Los Angeles California skyline
The decision to shift more of the sale to a government-subsidized market for municipal bonds would lower the cost of the new debt. This follows other local borrowers who have delayed or downsized bond deals in a market downturn that has produced some of the largest one-day rises in yields on “munis” since the height of the financial crisis.
At the heart of the gloom is both the recent rise in US Treasury bond yields and the looming expiry of the Build America Bonds (BAB) program, which has buttressed the $2,800 billion market where states and municipalities have raised money since the financial crisis.
Most munis offer tax breaks that make the bonds attractive largely to wealthy US individuals. In an effort to ease credit to muni borrowers after the crisis, the federal government introduced the BAB program to subsidize taxable debt to attract a wide range of institutional investors.
The BAB program expires at the end of the year. This has resulted in wave of issuance and concerns about how the traditional market will fare under the renewed weight of the full borrowing needs of states and municipalities at a time when local governments are still under pressure from the recession.
 California’s latest spate of borrowing – it is the largest issuer of state debt in the US – started a week after news of new projected budget deficits of more than $25 billion in this fiscal year and the next
The state on Wednesday said it would cut the size of a sale of traditional tax-exempt bonds by $750 million to $1 billion, shifting the borrowing to a planned sale of taxable debt, which will price on Friday.
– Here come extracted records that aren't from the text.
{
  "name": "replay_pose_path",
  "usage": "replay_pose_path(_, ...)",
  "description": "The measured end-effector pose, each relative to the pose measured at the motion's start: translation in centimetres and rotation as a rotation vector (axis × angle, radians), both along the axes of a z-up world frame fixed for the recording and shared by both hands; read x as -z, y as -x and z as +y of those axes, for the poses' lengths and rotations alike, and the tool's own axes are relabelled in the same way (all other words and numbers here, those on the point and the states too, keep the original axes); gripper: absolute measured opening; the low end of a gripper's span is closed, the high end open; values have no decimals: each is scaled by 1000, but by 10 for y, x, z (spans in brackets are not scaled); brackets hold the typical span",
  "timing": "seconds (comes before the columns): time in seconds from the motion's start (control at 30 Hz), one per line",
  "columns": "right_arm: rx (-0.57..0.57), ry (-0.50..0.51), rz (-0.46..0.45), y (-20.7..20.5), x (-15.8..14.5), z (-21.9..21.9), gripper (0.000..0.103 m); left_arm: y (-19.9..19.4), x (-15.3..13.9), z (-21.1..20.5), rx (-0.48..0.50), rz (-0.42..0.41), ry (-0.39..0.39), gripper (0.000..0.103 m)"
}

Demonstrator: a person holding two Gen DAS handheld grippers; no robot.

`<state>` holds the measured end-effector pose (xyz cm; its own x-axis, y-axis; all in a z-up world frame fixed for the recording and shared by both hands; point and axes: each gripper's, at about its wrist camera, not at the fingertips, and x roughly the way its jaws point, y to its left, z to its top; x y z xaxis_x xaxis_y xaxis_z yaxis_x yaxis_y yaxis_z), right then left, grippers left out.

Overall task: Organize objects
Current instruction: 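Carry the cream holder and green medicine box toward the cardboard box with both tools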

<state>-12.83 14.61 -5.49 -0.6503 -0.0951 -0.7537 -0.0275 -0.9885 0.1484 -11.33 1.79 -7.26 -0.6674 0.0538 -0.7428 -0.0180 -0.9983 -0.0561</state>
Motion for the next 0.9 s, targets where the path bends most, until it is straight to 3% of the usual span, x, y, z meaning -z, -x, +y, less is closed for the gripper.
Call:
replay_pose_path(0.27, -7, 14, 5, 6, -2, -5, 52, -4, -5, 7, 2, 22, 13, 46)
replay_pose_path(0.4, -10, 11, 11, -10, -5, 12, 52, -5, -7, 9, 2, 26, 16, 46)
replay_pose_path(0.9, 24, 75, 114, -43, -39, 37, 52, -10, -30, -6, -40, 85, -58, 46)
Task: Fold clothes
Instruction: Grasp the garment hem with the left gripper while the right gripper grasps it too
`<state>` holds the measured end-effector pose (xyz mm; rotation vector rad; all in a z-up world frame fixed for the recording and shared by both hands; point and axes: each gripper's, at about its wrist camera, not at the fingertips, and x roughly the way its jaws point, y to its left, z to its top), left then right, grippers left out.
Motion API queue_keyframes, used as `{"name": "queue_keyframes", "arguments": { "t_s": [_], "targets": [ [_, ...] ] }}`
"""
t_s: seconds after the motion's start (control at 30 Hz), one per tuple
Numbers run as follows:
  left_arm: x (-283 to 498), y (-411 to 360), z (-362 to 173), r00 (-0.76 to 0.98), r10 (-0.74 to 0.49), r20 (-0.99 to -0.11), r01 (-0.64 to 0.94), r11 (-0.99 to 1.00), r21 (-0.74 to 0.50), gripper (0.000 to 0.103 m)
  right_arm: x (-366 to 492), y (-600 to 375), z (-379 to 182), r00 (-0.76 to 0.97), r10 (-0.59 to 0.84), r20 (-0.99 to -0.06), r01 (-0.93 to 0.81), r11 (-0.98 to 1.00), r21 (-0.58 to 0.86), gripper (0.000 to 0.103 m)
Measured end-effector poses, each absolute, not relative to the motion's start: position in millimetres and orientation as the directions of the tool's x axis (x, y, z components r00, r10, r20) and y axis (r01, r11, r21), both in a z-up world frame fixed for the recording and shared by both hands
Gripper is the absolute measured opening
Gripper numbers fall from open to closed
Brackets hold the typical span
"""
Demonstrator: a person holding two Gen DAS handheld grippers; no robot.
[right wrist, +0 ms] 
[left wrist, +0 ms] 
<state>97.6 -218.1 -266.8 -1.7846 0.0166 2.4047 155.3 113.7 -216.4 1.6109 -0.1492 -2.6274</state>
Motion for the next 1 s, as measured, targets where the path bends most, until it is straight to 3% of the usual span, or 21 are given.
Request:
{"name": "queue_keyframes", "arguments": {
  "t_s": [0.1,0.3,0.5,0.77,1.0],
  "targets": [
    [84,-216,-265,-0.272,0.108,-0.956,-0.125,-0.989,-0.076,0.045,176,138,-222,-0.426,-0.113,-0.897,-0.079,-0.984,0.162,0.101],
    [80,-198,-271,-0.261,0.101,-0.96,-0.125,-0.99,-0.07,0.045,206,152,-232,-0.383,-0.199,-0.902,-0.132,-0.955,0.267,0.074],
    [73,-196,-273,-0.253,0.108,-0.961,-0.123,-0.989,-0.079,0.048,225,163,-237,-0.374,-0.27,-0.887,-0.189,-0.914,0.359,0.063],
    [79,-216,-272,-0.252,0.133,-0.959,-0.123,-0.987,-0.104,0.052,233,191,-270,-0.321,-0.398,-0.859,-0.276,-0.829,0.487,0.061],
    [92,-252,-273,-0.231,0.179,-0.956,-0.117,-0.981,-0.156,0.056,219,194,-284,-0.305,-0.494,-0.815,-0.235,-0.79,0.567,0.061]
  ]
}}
Of the $2.75 billion of taxable debt it is now selling, some $2.5 billion will be BABs. The tax-exempt bonds price next week.
Tom Dresslar, spokesman for Bill Lockyer, the state treasurer, said the tax-exempt municipal bond market was a “a cold, cold world right now for issuers and taxpayers”.
“In an environment where tax-exempt yields keep rising, it’s in taxpayers’ best interest that we cut the tax-exempt offering and increase the savings we can achieve with subsidized BABs,” he added.
Due to market conditions, California also scrapped a $267.3 million tax-exempt lease revenue bond sale it planned to price next week.
The state also said it has received orders for $6.06 billion, or about 61 percent, of a $10 billion sale of revenue anticipation notes, or Rans, after it extended the marketing period to retail investors by one day. 
California attributed the delay to a lawsuit filed on Tuesday that challenges a plan to sell and lease back from private owners 24 state buildings, threatening to rip a $1.2 billion hole in the most recent budget.
The sale of Rans is an annual event that allows California to bridge the gap to its spring tax seasons. Last year’s sale of the short-term notes, which are due in May and June, drew retail orders topping 75 percent of the $8.8 billion sale.
“Given the hostile market forces, 60 percent-plus retail demand is pretty impressive,” Mr Dresslar said.
The Ran sale opens to institutional investors and prices on Thursday.